Writing reviews can be a rush—at least it was during the days when they were published on edition (overnight). Going to a performance, filing a story by 11 or 11:30, then waking up to find it printed and on the doorstep—those days are gone. Late night copy desks are entirely dedicated to sports and news now, and online outlets have diluted the need for overnight coverage anyway. 

After writing many reviews of recorded music, reviewing performances seemed relatively straightforward. Things happen in performance. And the sense of whether a performer has successfully communicated to an audience or not, along with the notion that the artist really has something to say—these aspects are hard to miss.

Writing features brings a different kind of pleasure. Interviewing can be tricky business, depending on the writer’s preparation, and on the subject’s willingness, personality and schedule. Given only five or six hundred words, material for an interesting story can be acquired in just a few minutes conversation. It rarely works that way, thank goodness.

Spending forty-five minutes talking about music with Garrick Ohlsson, Yo-Yo Ma or Andrew Norman can be a lifetime thrill. Thousands of these conversations have greatly improved my understanding of the lifestyle and dedication required of a successful performing artist. 

But occasionally, brief interviews under trying circumstances can lead unexpectedly to good stories. A much delayed conversation with Midori, finally conducted while she was racing through some airport to make a connection, lasted only five minutes or so. But hearing her open up not only about what it took to fulfill her dreams of playing in major concert halls, but what it took to deal with the challenges of being offstage, with too much time and too many available temptations—that was revealing, and surprisingly honest.

It’s not always a joy. Some artists, too familiar with the sound of ovations, have decided they are greater than the process, and conversations with these performers have been a chore. Mark Morris, Jeremy Denk and others may simply have difficult personalities, been tired from travel, or (perhaps rightly) thought interviews beneath their station—it happens. 

But most discussions have been pleasant and intriguing. Some have been unforgettable. Sitting in Seiji Ozawa’s office at Symphony Hall in Boston when the score of a new commission arrived, and turning the pages for him at the piano bench as he looked through it—that I’ll never forget. Talking with the normally reserved BSO concertmaster Malcolm Lowe, soon after the passing of maestro Rafael Frühbeck de Burgos, and hearing his voice break with emotion over the phone. Speaking with Jung-Ho Pak, conductor of the Cape Symphony Orchestra, for more than two hours, discussing everything from music to life to the afterlife, left me covered with sweat and exhilarated.

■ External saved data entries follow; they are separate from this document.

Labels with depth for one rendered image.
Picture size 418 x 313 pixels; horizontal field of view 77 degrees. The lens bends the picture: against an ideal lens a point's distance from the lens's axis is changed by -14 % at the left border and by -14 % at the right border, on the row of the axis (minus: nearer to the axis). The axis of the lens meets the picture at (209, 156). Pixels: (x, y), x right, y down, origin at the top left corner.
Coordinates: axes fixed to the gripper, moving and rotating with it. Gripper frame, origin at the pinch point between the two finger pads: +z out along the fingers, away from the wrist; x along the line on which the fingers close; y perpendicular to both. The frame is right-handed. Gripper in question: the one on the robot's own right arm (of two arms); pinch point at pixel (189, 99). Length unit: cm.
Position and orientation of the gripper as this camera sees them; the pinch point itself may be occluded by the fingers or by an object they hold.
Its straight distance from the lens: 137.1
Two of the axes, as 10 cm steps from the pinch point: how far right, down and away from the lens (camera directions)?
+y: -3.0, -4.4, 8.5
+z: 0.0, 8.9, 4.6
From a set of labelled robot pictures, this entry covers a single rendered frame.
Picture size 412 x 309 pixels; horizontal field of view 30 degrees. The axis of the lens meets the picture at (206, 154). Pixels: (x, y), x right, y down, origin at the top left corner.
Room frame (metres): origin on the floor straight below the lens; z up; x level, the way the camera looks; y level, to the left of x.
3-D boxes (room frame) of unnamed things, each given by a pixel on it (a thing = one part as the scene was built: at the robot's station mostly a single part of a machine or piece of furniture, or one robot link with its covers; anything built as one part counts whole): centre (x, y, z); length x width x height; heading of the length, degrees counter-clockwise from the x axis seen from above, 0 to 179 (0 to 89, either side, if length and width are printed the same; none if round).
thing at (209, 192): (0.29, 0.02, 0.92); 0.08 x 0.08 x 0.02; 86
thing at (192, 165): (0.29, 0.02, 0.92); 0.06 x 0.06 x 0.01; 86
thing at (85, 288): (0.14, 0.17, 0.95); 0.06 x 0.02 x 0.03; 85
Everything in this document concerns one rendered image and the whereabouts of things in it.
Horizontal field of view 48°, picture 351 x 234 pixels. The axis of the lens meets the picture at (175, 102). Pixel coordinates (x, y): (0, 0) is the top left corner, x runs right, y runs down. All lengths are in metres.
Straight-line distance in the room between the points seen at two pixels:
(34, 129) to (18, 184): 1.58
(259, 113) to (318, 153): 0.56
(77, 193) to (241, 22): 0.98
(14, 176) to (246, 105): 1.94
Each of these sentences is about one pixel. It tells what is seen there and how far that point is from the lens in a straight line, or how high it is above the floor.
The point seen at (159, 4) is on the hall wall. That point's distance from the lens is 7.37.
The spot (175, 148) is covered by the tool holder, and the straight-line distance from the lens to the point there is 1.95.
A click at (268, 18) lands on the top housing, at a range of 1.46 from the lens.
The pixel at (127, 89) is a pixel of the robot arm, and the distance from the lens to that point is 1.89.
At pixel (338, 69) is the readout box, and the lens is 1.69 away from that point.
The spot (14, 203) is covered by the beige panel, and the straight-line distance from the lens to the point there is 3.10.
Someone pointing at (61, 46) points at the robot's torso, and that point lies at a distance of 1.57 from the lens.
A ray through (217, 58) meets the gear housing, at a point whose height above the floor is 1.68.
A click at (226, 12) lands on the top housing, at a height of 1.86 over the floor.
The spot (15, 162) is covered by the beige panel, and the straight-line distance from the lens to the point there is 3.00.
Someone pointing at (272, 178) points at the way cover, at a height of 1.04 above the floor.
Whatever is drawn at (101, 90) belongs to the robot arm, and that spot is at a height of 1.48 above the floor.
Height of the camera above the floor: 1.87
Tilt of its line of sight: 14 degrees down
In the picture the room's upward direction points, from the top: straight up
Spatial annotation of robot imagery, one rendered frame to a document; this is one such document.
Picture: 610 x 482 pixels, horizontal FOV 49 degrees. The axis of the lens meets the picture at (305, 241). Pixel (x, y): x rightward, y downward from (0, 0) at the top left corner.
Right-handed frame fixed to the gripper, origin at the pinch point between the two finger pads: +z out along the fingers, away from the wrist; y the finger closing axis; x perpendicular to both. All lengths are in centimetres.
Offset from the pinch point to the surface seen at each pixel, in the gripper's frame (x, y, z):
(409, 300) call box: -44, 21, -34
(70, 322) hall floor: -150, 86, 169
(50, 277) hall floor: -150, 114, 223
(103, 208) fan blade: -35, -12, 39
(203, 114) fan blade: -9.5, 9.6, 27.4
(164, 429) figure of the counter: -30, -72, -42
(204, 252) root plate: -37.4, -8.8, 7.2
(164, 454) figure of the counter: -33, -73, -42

Thoughtful conversations were the norm, and I remember with fondness interviews with Elena Ruehr, David Deveau, Robert Pinsky (then poet laureate, about his musical collaborations), Marc-André Hamelin, Judith Gordon, Richard Pittman, Sarah Heaton, Renée Fleming, Pierre-Laurent Aimard, Gunther Schuller and many others. 

And those times when I’ve been able to work more closely with subjects—like the multiple interviews and give-and-take with Boston Baroque’s Martin Pearlman, for a story about his ensemble’s 40th anniversary season in Early Music America, or the many discussions with the late composer Lee Hyla, traveling on Amtrak between Boston and New York, about his music, and about challenging works by composers like Wallingford Riegger and Osvaldo Golijov as well—those conversations were a rich source of professional development.